A OneWorld Diary

Mark Chisnell writes from Seattle with the first of his accounts of the team’s preparation for the 2003 America’s Cup

Thursday July 19th 2001, Author: Mark Chisnell, Location: United Kingdom

Winter has definitely arrived in the Southern Hemisphere - the OneWorld team was back in Auckland for part of May and June to sail our two IACC boats USA 55 and 51 (formerly Stars and Stripes and America True), and the dress code was beanies and full foul weather gear. I hate the cold, but given our well-publicised financial strife of a couple of months ago, it was good to have the team back on the water.

What's bad news in the south is good for the north, and the summer racing season is fully under way in Europe and North America. With a pause in our work in Auckland, many of the OneWorld crew are out sailing everything from the match race circuit to Pegasus in the TransPac.

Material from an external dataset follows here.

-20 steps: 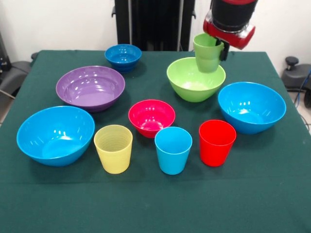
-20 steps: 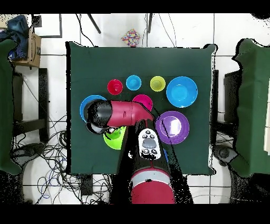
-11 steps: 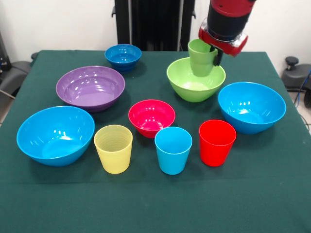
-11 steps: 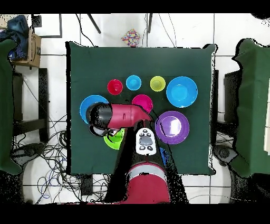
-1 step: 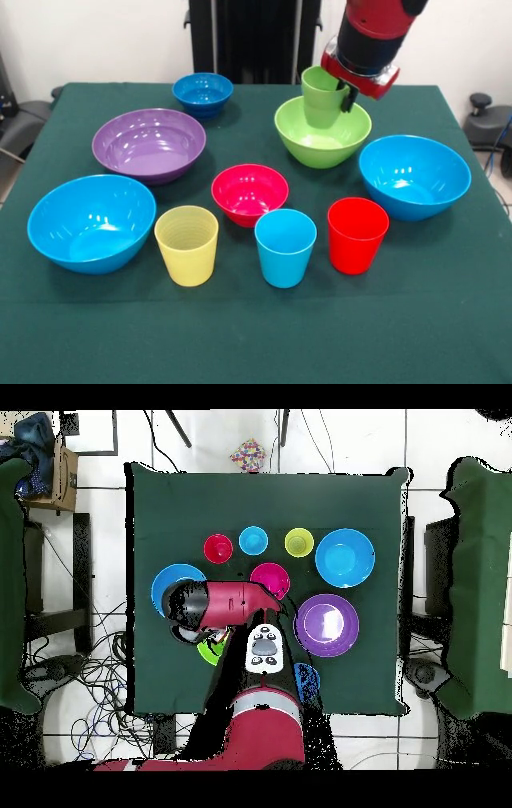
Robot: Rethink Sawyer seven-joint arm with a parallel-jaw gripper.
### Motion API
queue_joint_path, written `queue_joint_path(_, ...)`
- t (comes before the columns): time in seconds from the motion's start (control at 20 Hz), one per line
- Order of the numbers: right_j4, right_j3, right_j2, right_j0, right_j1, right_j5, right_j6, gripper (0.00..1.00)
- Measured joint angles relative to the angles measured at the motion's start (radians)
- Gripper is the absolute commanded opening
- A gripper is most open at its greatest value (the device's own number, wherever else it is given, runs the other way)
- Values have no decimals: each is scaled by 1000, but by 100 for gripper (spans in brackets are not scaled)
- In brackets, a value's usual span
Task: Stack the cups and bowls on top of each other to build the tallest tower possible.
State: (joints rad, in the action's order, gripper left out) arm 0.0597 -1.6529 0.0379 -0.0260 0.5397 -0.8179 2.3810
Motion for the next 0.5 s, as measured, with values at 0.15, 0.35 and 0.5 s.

But America's Cup racing is only partly about sailing, and a good few of the team are desk-bound at our Seattle base, working through the myriad issues that surround competing in this regatta. One that's bubbling close to the top of the list right now is the Notice of Race for the Louis Vuitton Cup.

Once the conditions for the America's Cup match are agreed with the Royal New Zealand Yacht Squadron, the Challengers are largely a self-regulating group. And so they get to decide the rules for their own event. Now this may smack heavily of the lunatics running the asylum, and you can imagine how hard it will be to reach a consensus. Everyone brings to the table their own agenda, and it's easy to forget the bigger picture in the rush to do the perceived best deal for your team.

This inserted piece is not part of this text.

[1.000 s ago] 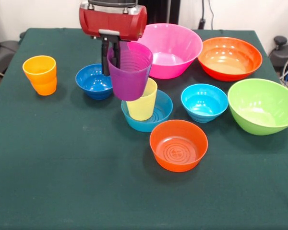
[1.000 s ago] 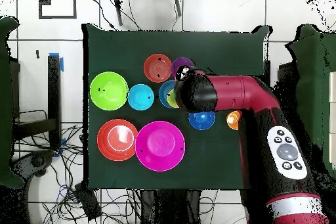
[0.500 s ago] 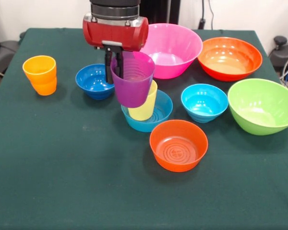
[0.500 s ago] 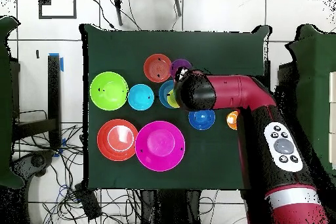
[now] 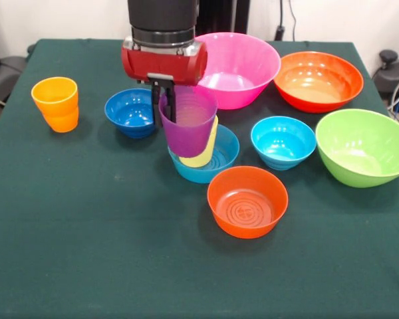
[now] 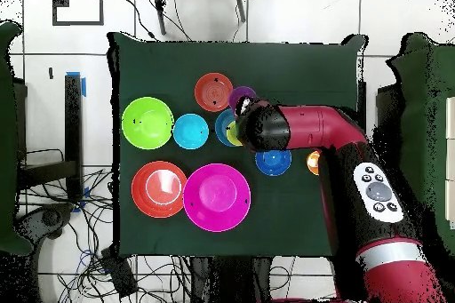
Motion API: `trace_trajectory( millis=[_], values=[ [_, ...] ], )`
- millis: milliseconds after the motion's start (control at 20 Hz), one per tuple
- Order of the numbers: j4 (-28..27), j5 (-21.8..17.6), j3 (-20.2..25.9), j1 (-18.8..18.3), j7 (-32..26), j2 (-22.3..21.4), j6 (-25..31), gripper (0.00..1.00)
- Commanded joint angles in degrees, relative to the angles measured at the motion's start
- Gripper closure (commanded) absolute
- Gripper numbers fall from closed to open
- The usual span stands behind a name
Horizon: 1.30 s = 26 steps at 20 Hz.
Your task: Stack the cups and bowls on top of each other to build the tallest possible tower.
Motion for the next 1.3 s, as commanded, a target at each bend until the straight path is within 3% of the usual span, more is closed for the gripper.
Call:
trace_trajectory(
  millis=[50, 1300],
  values=[
    [-2.03, -5.87, 2.34, -1.07, -7.19, 5.07, -3.63, 1.00],
    [-3.75, -9.90, 5.12, -4.54, -7.53, 4.79, -6.43, 1.00]
  ],
)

But what's good for the event itself? There's one easy answer to a complex question - happy spectators. There's no one out there that isn't relying to a greater or lesser degree on sponsorship money.

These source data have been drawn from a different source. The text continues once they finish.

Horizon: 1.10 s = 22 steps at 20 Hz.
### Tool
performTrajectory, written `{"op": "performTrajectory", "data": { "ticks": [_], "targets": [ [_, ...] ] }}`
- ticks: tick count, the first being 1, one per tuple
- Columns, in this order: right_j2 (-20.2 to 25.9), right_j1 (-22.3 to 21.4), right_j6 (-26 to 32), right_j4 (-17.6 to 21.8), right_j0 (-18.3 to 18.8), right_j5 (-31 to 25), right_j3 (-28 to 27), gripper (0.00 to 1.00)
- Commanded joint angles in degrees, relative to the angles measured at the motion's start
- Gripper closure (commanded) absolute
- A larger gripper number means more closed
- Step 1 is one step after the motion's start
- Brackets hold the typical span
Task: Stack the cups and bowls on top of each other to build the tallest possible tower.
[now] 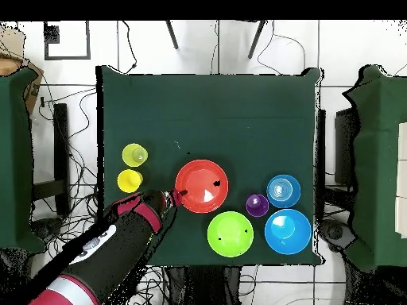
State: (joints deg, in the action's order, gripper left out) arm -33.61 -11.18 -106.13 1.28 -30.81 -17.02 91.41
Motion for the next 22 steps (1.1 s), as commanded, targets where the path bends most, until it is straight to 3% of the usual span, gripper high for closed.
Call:
{"op": "performTrajectory", "data": {
  "ticks": [1,22],
  "targets": [
    [6.98,1.8,-9.48,-2.79,0.64,-3.46,-3.24,1.0],
    [6.19,2.03,-11.21,-4.42,-1.4,-5.23,-3.51,1.0]
  ]
}}
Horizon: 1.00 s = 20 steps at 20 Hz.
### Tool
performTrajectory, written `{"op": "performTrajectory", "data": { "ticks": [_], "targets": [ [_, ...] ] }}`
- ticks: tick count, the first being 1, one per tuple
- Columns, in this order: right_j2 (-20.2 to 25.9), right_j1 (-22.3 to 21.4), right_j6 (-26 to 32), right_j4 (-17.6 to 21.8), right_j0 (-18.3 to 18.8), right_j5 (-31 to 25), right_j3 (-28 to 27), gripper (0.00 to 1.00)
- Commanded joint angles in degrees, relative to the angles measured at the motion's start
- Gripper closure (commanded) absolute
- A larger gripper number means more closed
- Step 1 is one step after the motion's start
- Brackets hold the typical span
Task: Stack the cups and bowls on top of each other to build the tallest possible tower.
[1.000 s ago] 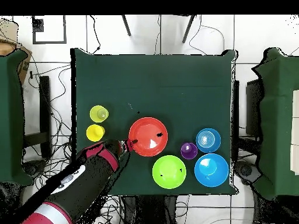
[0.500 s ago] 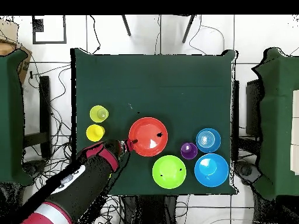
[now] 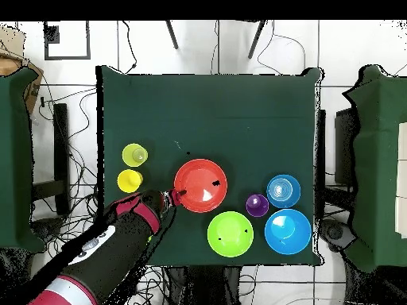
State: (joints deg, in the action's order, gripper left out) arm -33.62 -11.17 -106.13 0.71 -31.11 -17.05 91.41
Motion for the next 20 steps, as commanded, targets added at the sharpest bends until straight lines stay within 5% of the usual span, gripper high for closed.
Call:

In light of this, part of OneWorld's submission to the Notice of Race debate (and I'd have to admit the source of some heated internal discussion) was to suggest a radical alteration to the racing rules. We want the communications channels onto the IACC boats to be opened up for the Louis Vuitton - provided, of course, that Team New Zealand and the RNZYS agree the same rule change for the Cup match itself. We don't want to so much rip up the 'no outside help' rule, as shred it and make a papier-mache boat with the remains.

In the last America's Cup, spectators and media all had access during the racing to the sailing data and precise position of both the boats. Through the hard work and imagination of the people at Virtual Spectator, that information was turned into a graphic realisation of the yacht race which was available on the Internet to a world-wide audience. Ironically, the spectators often knew more about a race than the sailors - an uncomfortable thought for those about to go before an inquisitive and well-informed media at a press conference.

The same plan is in place for the 2003 event, all the technology exists to transmit data by the megabyte-load from the race boats. But we want to see the valve opened and the information flow both ways. This isn't without precedent in sailing, outside help in the form of weather routing is common in transoceanic racing, and Grant Dalton spoke highly of it after his first experience in The Race.